Un élément central du raisonnement d’Oliver réside dans le rapport historique entre l’or et l’argent. Au sommet du marché haussier de 1980, le prix de l’argent représentait environ 6,5 % de celui de l’or. Lors du pic de 2011, ce ratio dépassait encore 3 %. Aujourd’hui, malgré les récents progrès du métal gris, ce rapport demeure nettement inférieur à ses moyennes historiques. Pour l’analyste, cette situation traduit une sous-évaluation persistante qui pourrait être corrigée de manière particulièrement brutale. Si l’or poursuivait son appréciation tout en retrouvant des ratios historiques plus favorables à l’argent, le potentiel théorique du silver deviendrait considérable. C’est précisément cette perspective qui pousse certains investisseurs à examiner les opportunités d’achat d’argent métal physique avant une éventuelle revalorisation majeure.

Un marché sous tension depuis plusieurs années

Au-delà de l’analyse graphique, Michael Oliver rappelle que le marché de l’argent enregistre depuis plusieurs années des déficits entre l’offre et la demande. Les besoins industriels liés aux technologies vertes, aux panneaux photovoltaïques, à l’électronique avancée et aux infrastructures énergétiques continuent de progresser. Parallèlement, les capacités d’extraction ne suivent pas toujours le même rythme. Cette combinaison crée un environnement favorable à une hausse durable des prix, surtout si les investisseurs institutionnels reviennent massivement sur le marché. Dans un contexte où la demande physique pourrait rapidement dépasser les disponibilités, détenir de l’argent physique hors système financier apparaît pour certains comme une stratégie de diversification particulièrement pertinente.

Silver à 300 ou 500 dollars : scénario réaliste ou exagération ?

La prévision d’un argent à 300 ou 500 dollars peut sembler spectaculaire. Pourtant, Oliver souligne que plusieurs matières premières ont déjà connu par le passé des mouvements proportionnellement comparables après de longues périodes de stagnation. Son raisonnement repose sur l’idée qu’un marché artificiellement comprimé finit souvent par connaître une phase de rattrapage particulièrement violente. Si la crise obligataire s’aggrave et que les capitaux quittent progressivement les obligations pour rechercher des actifs réels, l’argent pourrait bénéficier d’un afflux massif de liquidités. Dans cette hypothèse, constituer progressivement une position en argent physique pourrait permettre aux investisseurs de se préparer à un changement de paradigme financier.

Quelle stratégie pour les investisseurs aujourd’hui ?

Même si aucun scénario n’est garanti, les analyses de Michael Oliver mettent en lumière une réalité souvent ignorée : les marchés obligataires pourraient devenir le principal facteur de volatilité des prochaines années.
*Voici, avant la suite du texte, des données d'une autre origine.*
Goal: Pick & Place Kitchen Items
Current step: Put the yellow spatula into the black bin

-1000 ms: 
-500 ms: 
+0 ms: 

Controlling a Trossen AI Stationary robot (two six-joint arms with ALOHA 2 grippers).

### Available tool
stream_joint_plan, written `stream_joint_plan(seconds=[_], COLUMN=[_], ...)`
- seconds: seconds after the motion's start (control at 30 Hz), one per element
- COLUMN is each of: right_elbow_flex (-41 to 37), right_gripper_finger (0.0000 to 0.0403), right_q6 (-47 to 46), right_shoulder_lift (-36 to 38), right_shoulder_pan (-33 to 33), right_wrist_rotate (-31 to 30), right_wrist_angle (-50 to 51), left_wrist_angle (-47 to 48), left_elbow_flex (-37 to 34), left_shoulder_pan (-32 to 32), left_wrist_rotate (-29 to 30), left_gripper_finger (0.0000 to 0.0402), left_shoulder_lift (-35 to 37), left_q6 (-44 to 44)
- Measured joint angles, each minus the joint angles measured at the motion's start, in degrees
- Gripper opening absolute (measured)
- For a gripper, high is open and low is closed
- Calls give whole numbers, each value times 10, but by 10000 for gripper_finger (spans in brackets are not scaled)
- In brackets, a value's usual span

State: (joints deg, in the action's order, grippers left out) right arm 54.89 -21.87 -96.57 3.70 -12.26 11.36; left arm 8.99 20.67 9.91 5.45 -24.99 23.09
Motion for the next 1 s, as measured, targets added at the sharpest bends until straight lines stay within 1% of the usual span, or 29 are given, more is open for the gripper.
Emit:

Dans ce contexte, l’argent métal apparaît comme un actif susceptible de bénéficier simultanément de la demande industrielle, de son statut de métal monétaire et d’un éventuel mouvement de réallocation des capitaux. Pour les investisseurs de long terme, l’enjeu n’est pas nécessairement de prédire avec précision un objectif de prix, mais d’évaluer la place que pourrait occuper ce métal stratégique dans un portefeuille diversifié. À ce titre, l’achat d’argent physique auprès d’un spécialiste reconnu constitue une solution régulièrement privilégiée par ceux qui souhaitent renforcer la résilience de leur patrimoine face aux incertitudes économiques à venir.